Stored records:
* * * * * * * * *
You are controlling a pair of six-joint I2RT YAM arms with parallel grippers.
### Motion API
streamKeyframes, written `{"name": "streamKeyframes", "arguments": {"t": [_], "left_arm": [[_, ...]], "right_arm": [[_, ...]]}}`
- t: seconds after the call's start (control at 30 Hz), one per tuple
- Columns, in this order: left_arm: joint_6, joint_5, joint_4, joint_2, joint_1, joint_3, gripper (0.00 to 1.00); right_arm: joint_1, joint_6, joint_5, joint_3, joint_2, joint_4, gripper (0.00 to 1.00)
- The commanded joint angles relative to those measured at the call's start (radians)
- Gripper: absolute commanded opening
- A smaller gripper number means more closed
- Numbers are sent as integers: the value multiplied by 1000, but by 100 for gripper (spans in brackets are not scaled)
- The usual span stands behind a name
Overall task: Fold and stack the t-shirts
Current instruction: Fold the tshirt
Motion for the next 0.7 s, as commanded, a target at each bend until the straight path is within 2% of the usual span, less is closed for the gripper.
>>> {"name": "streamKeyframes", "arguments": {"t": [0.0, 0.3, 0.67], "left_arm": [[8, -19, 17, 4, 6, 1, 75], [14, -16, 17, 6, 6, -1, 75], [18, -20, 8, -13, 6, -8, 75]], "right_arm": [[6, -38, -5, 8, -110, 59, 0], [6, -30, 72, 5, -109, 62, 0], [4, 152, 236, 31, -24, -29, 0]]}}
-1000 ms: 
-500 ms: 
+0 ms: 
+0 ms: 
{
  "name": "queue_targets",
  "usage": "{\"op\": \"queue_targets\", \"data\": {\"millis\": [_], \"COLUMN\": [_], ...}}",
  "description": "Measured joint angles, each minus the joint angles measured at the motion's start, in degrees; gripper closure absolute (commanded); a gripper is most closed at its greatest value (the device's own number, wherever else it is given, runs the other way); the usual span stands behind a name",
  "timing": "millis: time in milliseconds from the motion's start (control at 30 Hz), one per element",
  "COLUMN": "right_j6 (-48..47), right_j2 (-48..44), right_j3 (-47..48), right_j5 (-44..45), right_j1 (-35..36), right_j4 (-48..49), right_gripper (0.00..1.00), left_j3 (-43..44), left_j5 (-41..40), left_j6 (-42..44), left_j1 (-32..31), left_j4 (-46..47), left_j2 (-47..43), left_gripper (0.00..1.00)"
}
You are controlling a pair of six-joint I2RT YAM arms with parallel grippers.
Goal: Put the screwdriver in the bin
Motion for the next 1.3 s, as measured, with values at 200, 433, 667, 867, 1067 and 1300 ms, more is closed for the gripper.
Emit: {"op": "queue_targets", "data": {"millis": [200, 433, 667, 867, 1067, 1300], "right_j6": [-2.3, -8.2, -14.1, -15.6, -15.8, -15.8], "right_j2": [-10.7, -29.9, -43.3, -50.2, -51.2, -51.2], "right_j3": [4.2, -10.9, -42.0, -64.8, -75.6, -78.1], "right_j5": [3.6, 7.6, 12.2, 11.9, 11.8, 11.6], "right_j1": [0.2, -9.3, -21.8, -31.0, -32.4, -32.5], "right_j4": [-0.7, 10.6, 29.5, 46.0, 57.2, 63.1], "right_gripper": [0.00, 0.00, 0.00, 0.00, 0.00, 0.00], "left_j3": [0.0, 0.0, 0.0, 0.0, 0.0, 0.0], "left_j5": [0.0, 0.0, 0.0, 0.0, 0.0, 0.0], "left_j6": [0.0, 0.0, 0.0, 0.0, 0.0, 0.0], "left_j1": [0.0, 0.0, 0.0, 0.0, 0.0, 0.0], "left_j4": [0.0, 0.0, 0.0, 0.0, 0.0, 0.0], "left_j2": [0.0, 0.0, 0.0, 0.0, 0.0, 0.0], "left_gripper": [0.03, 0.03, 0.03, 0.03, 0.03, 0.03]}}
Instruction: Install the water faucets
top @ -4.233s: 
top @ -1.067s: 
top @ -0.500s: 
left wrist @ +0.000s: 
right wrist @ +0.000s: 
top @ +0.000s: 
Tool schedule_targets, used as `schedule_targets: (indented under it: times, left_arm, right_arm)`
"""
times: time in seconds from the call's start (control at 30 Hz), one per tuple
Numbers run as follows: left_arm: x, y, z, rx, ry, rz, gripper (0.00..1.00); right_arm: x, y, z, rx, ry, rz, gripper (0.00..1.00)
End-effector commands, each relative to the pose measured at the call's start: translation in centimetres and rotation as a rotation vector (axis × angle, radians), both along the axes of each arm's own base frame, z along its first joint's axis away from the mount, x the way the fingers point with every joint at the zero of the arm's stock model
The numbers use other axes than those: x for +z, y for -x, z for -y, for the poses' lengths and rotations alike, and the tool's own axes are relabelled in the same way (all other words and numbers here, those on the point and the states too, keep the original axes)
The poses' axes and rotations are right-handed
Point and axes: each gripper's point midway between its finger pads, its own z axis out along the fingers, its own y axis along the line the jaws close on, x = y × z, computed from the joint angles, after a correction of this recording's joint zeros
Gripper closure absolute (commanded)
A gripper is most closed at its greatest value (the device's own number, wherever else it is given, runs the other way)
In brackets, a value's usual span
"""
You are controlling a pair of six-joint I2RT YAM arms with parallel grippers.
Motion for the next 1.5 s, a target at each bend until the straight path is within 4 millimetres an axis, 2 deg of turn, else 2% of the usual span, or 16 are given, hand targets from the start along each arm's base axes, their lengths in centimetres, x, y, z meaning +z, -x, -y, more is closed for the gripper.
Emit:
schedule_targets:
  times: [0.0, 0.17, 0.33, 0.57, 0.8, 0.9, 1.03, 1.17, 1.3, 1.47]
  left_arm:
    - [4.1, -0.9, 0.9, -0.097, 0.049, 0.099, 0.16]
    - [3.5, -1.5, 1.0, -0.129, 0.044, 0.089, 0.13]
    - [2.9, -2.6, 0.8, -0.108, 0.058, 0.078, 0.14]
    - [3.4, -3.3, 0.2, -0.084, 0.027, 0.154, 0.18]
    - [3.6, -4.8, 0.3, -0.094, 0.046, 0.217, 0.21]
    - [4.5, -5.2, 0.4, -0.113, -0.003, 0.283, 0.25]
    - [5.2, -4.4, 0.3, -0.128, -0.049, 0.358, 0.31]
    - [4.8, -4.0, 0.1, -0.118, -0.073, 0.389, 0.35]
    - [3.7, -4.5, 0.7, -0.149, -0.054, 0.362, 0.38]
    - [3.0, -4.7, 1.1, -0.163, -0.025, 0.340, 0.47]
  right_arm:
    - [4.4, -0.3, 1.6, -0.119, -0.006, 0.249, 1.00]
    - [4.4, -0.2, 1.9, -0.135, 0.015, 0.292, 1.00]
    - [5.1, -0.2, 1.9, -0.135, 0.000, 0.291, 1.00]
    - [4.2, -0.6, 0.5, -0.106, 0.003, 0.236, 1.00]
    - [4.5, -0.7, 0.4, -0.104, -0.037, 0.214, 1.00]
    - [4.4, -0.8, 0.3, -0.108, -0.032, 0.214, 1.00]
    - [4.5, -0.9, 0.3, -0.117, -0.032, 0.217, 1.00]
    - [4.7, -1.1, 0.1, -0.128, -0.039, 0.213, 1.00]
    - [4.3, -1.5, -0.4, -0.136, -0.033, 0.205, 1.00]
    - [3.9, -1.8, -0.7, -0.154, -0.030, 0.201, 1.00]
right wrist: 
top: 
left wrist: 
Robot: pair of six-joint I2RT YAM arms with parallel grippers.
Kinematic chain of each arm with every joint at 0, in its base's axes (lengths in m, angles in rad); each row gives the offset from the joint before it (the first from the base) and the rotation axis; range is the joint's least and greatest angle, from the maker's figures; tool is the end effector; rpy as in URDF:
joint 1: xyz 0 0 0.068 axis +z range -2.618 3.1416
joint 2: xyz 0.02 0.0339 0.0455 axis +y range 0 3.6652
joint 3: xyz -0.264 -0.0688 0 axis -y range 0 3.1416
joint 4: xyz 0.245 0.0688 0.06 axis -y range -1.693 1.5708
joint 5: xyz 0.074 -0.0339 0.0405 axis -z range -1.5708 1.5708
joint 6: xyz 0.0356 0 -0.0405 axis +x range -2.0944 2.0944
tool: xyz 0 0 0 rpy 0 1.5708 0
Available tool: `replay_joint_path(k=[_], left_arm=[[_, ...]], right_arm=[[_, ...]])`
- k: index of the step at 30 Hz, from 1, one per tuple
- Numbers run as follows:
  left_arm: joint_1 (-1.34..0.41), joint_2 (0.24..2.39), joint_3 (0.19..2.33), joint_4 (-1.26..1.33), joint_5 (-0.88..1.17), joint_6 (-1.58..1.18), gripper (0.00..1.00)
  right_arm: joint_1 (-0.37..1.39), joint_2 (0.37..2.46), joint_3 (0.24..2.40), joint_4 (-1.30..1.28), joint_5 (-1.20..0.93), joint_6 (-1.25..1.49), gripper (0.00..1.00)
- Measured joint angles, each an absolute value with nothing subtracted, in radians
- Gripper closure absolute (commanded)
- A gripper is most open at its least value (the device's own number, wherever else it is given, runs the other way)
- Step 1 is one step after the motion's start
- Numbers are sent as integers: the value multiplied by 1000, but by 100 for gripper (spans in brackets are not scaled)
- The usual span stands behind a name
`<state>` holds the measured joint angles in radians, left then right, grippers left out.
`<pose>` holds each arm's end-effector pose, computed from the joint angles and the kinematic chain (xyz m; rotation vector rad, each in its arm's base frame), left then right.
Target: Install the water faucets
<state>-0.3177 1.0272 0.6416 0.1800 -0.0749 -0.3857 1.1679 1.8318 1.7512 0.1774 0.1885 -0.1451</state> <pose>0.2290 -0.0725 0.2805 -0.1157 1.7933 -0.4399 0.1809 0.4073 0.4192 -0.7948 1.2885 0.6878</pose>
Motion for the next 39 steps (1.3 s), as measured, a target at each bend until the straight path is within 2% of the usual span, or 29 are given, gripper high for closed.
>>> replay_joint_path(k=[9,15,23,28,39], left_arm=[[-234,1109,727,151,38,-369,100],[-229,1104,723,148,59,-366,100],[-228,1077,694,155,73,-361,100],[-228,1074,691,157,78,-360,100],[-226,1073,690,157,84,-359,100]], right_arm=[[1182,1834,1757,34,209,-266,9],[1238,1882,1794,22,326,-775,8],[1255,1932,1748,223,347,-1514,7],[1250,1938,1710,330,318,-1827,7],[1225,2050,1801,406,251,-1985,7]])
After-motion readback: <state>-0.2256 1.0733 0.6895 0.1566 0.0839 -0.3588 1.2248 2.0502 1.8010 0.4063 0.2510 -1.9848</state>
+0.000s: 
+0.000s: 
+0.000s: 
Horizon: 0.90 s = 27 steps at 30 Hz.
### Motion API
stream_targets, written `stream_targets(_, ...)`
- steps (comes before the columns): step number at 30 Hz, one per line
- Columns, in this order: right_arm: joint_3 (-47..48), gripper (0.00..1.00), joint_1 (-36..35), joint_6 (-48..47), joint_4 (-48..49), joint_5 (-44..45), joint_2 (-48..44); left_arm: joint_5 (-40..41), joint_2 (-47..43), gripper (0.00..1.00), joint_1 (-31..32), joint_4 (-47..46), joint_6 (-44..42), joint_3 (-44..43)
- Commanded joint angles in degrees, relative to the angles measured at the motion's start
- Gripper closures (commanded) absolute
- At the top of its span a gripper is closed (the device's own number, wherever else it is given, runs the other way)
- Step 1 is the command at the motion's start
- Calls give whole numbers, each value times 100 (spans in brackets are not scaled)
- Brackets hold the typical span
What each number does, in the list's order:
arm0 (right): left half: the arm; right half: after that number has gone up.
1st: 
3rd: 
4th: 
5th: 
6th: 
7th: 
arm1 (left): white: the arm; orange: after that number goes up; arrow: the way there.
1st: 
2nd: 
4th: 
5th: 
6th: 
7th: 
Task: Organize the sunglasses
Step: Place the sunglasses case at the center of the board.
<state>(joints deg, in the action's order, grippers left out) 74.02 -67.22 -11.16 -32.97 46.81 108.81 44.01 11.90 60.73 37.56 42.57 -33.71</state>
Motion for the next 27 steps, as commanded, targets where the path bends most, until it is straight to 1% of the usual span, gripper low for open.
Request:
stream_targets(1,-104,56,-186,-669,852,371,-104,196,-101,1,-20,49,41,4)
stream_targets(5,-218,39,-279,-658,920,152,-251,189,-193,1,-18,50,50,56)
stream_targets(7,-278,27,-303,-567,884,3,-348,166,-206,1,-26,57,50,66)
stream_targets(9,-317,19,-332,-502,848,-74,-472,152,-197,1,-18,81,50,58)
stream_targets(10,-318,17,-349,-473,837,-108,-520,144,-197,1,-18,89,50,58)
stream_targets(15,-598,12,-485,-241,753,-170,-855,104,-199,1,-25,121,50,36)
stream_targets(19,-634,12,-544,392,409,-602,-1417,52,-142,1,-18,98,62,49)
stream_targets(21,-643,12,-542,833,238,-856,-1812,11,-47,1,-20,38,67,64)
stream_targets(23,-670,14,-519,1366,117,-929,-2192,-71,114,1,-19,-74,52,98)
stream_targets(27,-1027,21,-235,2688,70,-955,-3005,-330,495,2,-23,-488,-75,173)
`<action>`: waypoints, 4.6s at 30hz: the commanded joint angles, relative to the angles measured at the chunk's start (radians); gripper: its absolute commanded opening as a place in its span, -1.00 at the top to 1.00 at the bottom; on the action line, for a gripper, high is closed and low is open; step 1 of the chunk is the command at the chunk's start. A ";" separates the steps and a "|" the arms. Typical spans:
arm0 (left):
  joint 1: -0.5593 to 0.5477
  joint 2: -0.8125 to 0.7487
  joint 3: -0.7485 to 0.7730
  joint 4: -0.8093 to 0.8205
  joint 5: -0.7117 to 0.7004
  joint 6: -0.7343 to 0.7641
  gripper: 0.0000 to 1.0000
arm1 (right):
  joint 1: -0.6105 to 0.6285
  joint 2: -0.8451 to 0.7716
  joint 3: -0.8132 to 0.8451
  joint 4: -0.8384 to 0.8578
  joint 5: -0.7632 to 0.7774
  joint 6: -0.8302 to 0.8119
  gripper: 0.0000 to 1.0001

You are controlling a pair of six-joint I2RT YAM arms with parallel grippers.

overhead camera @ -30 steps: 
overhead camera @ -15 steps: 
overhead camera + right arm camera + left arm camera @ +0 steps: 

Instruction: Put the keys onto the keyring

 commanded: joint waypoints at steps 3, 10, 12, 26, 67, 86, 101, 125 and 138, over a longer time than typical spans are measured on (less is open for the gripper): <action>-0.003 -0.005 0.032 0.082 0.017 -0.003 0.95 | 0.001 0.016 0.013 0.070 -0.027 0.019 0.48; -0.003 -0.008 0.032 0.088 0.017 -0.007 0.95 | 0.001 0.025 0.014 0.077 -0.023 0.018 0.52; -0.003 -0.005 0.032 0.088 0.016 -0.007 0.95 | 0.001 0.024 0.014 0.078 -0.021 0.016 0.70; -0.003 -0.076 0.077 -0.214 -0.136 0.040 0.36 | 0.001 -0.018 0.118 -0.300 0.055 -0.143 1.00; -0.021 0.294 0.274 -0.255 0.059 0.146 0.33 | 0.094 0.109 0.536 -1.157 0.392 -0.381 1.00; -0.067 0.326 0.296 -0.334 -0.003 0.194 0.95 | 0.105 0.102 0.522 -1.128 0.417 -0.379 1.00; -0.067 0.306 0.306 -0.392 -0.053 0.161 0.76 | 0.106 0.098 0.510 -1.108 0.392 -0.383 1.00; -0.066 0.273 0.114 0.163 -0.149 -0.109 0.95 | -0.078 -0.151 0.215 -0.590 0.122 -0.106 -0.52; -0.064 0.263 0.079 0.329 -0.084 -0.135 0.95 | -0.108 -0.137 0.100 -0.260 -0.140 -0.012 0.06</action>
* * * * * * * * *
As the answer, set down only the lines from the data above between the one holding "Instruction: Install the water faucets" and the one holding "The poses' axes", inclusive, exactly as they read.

Instruction: Install the water faucets
top @ -4.233s: 
top @ -1.067s: 
top @ -0.500s: 
left wrist @ +0.000s: 
right wrist @ +0.000s: 
top @ +0.000s: 
Tool schedule_targets, used as `schedule_targets: (indented under it: times, left_arm, right_arm)`
"""
times: time in seconds from the call's start (control at 30 Hz), one per tuple
Numbers run as follows: left_arm: x, y, z, rx, ry, rz, gripper (0.00..1.00); right_arm: x, y, z, rx, ry, rz, gripper (0.00..1.00)
End-effector commands, each relative to the pose measured at the call's start: translation in centimetres and rotation as a rotation vector (axis × angle, radians), both along the axes of each arm's own base frame, z along its first joint's axis away from the mount, x the way the fingers point with every joint at the zero of the arm's stock model
The numbers use other axes than those: x for +z, y for -x, z for -y, for the poses' lengths and rotations alike, and the tool's own axes are relabelled in the same way (all other words and numbers here, those on the point and the states too, keep the original axes)
The poses' axes and rotations are right-handed

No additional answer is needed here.